(EXERCISE DATA begins)
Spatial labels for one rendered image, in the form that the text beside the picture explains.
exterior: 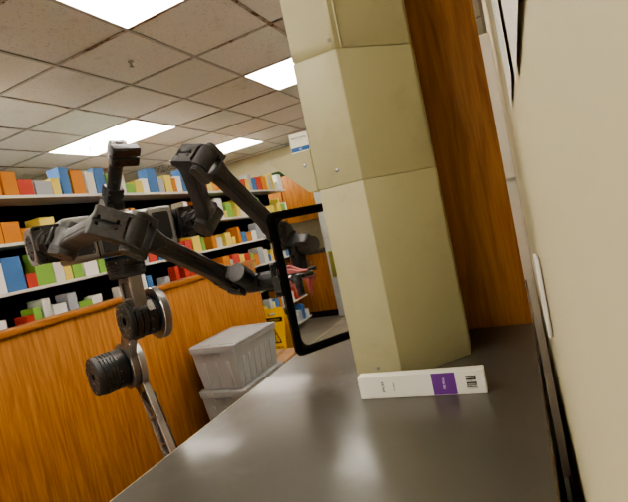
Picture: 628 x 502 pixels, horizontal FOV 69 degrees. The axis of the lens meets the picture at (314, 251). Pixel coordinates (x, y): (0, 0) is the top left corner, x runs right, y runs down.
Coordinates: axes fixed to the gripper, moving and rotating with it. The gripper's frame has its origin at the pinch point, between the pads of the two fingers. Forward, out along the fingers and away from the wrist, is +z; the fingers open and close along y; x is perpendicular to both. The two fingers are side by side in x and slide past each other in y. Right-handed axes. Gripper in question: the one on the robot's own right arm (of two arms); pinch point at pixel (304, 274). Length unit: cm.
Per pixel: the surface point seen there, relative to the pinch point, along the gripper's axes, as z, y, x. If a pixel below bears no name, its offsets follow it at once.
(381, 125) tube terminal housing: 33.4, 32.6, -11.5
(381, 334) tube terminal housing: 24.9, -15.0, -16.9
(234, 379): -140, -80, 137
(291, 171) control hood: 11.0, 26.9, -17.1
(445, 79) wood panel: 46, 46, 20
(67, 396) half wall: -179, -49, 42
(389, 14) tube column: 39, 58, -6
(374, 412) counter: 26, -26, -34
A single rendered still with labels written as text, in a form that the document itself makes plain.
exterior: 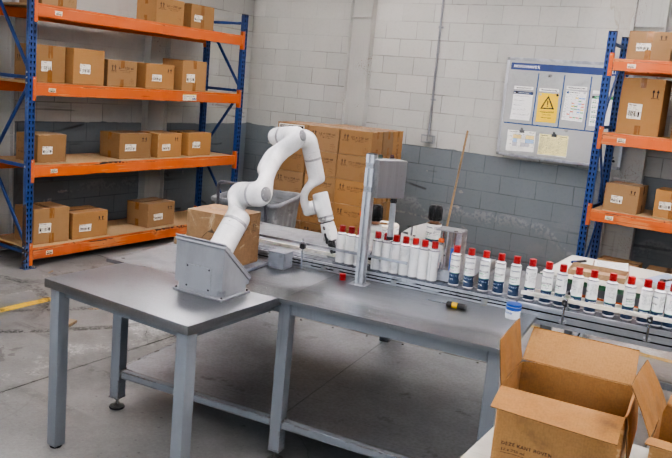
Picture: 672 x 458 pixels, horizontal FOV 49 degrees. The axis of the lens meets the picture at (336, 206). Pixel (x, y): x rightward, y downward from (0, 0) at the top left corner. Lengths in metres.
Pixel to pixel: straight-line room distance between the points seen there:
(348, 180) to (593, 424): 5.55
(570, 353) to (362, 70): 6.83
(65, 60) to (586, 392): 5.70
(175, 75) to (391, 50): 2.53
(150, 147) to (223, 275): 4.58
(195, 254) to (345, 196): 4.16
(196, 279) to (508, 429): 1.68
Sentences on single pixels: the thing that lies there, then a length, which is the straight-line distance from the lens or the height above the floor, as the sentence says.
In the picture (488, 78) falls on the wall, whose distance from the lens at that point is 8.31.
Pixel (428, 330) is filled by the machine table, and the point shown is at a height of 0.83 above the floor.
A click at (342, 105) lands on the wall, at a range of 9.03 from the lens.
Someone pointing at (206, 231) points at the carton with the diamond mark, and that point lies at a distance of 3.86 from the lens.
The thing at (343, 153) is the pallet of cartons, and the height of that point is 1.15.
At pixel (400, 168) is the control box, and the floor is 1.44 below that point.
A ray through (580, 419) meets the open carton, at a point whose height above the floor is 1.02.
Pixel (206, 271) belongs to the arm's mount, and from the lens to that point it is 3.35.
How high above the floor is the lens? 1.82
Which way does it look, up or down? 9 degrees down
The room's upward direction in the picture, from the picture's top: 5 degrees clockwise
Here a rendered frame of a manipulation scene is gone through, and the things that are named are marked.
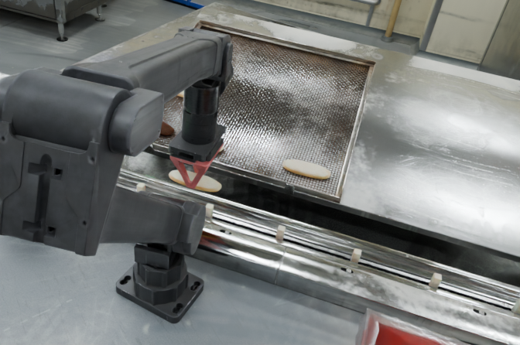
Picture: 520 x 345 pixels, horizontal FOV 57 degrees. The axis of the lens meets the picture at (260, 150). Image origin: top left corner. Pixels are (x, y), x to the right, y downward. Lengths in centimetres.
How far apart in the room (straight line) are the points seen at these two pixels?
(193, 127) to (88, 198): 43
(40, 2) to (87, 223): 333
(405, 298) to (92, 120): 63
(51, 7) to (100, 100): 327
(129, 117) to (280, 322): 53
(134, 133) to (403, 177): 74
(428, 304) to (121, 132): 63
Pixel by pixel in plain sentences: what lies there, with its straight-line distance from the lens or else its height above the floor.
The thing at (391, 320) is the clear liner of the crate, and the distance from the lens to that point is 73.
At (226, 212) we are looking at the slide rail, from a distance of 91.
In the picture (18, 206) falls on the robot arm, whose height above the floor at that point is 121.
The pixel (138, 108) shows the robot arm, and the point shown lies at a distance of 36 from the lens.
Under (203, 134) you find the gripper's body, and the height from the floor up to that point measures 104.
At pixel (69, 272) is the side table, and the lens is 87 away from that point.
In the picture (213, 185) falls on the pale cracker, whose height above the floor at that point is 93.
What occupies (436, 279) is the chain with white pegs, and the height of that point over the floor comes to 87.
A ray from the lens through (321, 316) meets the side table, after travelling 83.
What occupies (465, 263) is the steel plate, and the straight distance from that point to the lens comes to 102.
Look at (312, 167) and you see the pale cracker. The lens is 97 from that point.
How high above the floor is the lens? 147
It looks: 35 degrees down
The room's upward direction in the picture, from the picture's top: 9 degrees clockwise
(EXERCISE DATA ends)
EXERCISE OBJECTIVE
Print the whole listing above exactly, and keep every picture out of the copy.

RESULT FOR THIS TASK
Spatial labels for one rendered image, in the form that the text beside the picture explains.
exterior: 
Picture: 628 x 502 pixels, horizontal FOV 69 degrees. The axis of the lens meets the picture at (314, 251). Pixel coordinates (x, y): (0, 0) is the top left corner, x runs right, y runs down.
Coordinates: axes fixed to the gripper, moving and rotating with it. The gripper's frame has its origin at the pinch point, between the pads of the two fingers. Forward, out along the fingers and away from the wrist, is +z; the fingers open and close along y; x is perpendicular to both. The two fingers are side by side in x and slide past each other in y. Right-handed axes. Gripper in question: the one on the robot's own right arm (of two arms); pinch point at pixel (304, 274). Length unit: cm.
Per pixel: the surface point seen there, relative to the pinch point, along the gripper's axes, as z, y, x. If a pixel below bears no name, its offsets follow it at once.
(381, 125) tube terminal housing: 33.4, 32.6, -11.5
(381, 334) tube terminal housing: 24.9, -15.0, -16.9
(234, 379): -140, -80, 137
(291, 171) control hood: 11.0, 26.9, -17.1
(445, 79) wood panel: 46, 46, 20
(67, 396) half wall: -179, -49, 42
(389, 14) tube column: 39, 58, -6
(374, 412) counter: 26, -26, -34
A single rendered still with labels written as text, in a form that the document itself makes plain.
exterior: 
Picture: 672 x 458 pixels, horizontal FOV 49 degrees. The axis of the lens meets the picture at (336, 206). Pixel (x, y): x rightward, y downward from (0, 0) at the top left corner. Lengths in metres.
Pixel to pixel: straight-line room distance between the points seen there:
(348, 180) to (593, 424): 5.55
(570, 353) to (362, 70): 6.83
(65, 60) to (586, 392): 5.70
(175, 75) to (391, 50): 2.53
(150, 147) to (223, 275): 4.58
(195, 254) to (345, 196): 4.16
(196, 279) to (508, 429): 1.68
Sentences on single pixels: the thing that lies there, then a length, which is the straight-line distance from the lens or the height above the floor, as the sentence says.
In the picture (488, 78) falls on the wall, whose distance from the lens at that point is 8.31.
Pixel (428, 330) is filled by the machine table, and the point shown is at a height of 0.83 above the floor.
A click at (342, 105) lands on the wall, at a range of 9.03 from the lens.
Someone pointing at (206, 231) points at the carton with the diamond mark, and that point lies at a distance of 3.86 from the lens.
The thing at (343, 153) is the pallet of cartons, and the height of that point is 1.15.
At pixel (400, 168) is the control box, and the floor is 1.44 below that point.
A ray through (580, 419) meets the open carton, at a point whose height above the floor is 1.02.
Pixel (206, 271) belongs to the arm's mount, and from the lens to that point it is 3.35.
How high above the floor is the lens? 1.82
Which way does it look, up or down? 9 degrees down
The room's upward direction in the picture, from the picture's top: 5 degrees clockwise
Here a rendered frame of a manipulation scene is gone through, and the things that are named are marked.
Picture: 520 x 345 pixels, horizontal FOV 57 degrees. The axis of the lens meets the picture at (260, 150). Image origin: top left corner. Pixels are (x, y), x to the right, y downward. Lengths in centimetres.
How far apart in the room (straight line) are the points seen at these two pixels?
(193, 127) to (88, 198): 43
(40, 2) to (87, 223): 333
(405, 298) to (92, 120): 63
(51, 7) to (100, 100): 327
(129, 117) to (280, 322): 53
(134, 133) to (403, 177): 74
(428, 304) to (121, 132): 63
Pixel by pixel in plain sentences: what lies there, with its straight-line distance from the lens or else its height above the floor.
The thing at (391, 320) is the clear liner of the crate, and the distance from the lens to that point is 73.
At (226, 212) we are looking at the slide rail, from a distance of 91.
In the picture (18, 206) falls on the robot arm, whose height above the floor at that point is 121.
The pixel (138, 108) shows the robot arm, and the point shown lies at a distance of 36 from the lens.
Under (203, 134) you find the gripper's body, and the height from the floor up to that point measures 104.
At pixel (69, 272) is the side table, and the lens is 87 away from that point.
In the picture (213, 185) falls on the pale cracker, whose height above the floor at that point is 93.
What occupies (436, 279) is the chain with white pegs, and the height of that point over the floor comes to 87.
A ray from the lens through (321, 316) meets the side table, after travelling 83.
What occupies (465, 263) is the steel plate, and the straight distance from that point to the lens comes to 102.
Look at (312, 167) and you see the pale cracker. The lens is 97 from that point.
How high above the floor is the lens? 147
It looks: 35 degrees down
The room's upward direction in the picture, from the picture's top: 9 degrees clockwise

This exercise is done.